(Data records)
************
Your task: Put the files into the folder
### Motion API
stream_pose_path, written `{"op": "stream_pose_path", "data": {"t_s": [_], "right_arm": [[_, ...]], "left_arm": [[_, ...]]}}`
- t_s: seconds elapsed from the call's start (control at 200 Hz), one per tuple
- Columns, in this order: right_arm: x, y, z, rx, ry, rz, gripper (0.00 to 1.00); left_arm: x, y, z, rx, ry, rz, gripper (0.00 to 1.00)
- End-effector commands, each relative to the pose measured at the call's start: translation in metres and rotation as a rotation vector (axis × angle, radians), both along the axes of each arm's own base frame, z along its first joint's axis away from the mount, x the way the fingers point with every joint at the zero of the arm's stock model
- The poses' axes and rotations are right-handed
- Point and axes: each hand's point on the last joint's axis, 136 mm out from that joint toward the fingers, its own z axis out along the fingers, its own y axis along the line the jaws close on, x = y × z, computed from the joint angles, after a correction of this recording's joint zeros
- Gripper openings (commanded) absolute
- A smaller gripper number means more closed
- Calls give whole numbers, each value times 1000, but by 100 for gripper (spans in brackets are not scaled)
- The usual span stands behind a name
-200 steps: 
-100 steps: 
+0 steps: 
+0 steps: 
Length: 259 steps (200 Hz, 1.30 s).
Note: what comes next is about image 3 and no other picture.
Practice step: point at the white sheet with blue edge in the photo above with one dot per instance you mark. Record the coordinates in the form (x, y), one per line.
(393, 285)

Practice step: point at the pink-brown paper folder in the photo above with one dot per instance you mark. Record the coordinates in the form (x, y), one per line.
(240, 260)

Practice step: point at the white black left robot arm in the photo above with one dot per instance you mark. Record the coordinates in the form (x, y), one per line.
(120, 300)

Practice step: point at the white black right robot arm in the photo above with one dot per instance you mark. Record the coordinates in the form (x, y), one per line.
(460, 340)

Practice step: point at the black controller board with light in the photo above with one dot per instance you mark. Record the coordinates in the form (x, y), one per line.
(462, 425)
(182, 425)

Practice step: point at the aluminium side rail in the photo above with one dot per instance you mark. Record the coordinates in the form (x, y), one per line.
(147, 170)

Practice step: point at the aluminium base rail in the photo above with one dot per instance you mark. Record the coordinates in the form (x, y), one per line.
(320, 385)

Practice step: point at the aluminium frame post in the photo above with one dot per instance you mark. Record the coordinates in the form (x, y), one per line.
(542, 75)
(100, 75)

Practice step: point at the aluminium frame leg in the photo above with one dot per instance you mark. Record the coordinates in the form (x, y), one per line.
************
Copy every entry exactly; no part may be left out.

The answer ->
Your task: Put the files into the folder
### Motion API
stream_pose_path, written `{"op": "stream_pose_path", "data": {"t_s": [_], "right_arm": [[_, ...]], "left_arm": [[_, ...]]}}`
- t_s: seconds elapsed from the call's start (control at 200 Hz), one per tuple
- Columns, in this order: right_arm: x, y, z, rx, ry, rz, gripper (0.00 to 1.00); left_arm: x, y, z, rx, ry, rz, gripper (0.00 to 1.00)
- End-effector commands, each relative to the pose measured at the call's start: translation in metres and rotation as a rotation vector (axis × angle, radians), both along the axes of each arm's own base frame, z along its first joint's axis away from the mount, x the way the fingers point with every joint at the zero of the arm's stock model
- The poses' axes and rotations are right-handed
- Point and axes: each hand's point on the last joint's axis, 136 mm out from that joint toward the fingers, its own z axis out along the fingers, its own y axis along the line the jaws close on, x = y × z, computed from the joint angles, after a correction of this recording's joint zeros
- Gripper openings (commanded) absolute
- A smaller gripper number means more closed
- Calls give whole numbers, each value times 1000, but by 100 for gripper (spans in brackets are not scaled)
- The usual span stands behind a name
-200 steps: 
-100 steps: 
+0 steps: 
+0 steps: 
Length: 259 steps (200 Hz, 1.30 s).
Note: what comes next is about image 3 and no other picture.
Practice step: point at the white sheet with blue edge in the photo above with one dot per instance you mark. Record the coordinates in the form (x, y), one per line.
(393, 285)

Practice step: point at the pink-brown paper folder in the photo above with one dot per instance you mark. Record the coordinates in the form (x, y), one per line.
(240, 260)

Practice step: point at the white black left robot arm in the photo above with one dot per instance you mark. Record the coordinates in the form (x, y), one per line.
(120, 300)

Practice step: point at the white black right robot arm in the photo above with one dot per instance you mark. Record the coordinates in the form (x, y), one per line.
(460, 340)

Practice step: point at the black controller board with light in the photo above with one dot per instance you mark. Record the coordinates in the form (x, y), one per line.
(462, 425)
(182, 425)

Practice step: point at the aluminium side rail in the photo above with one dot per instance you mark. Record the coordinates in the form (x, y), one per line.
(147, 170)

Practice step: point at the aluminium base rail in the photo above with one dot per instance you mark. Record the coordinates in the form (x, y), one per line.
(320, 385)

Practice step: point at the aluminium frame post in the photo above with one dot per instance you mark. Record the coordinates in the form (x, y), one per line.
(542, 75)
(100, 75)

Practice step: point at the aluminium frame leg in the photo above with one dot per instance you mark. Record the coordinates in the form (x, y), one per line.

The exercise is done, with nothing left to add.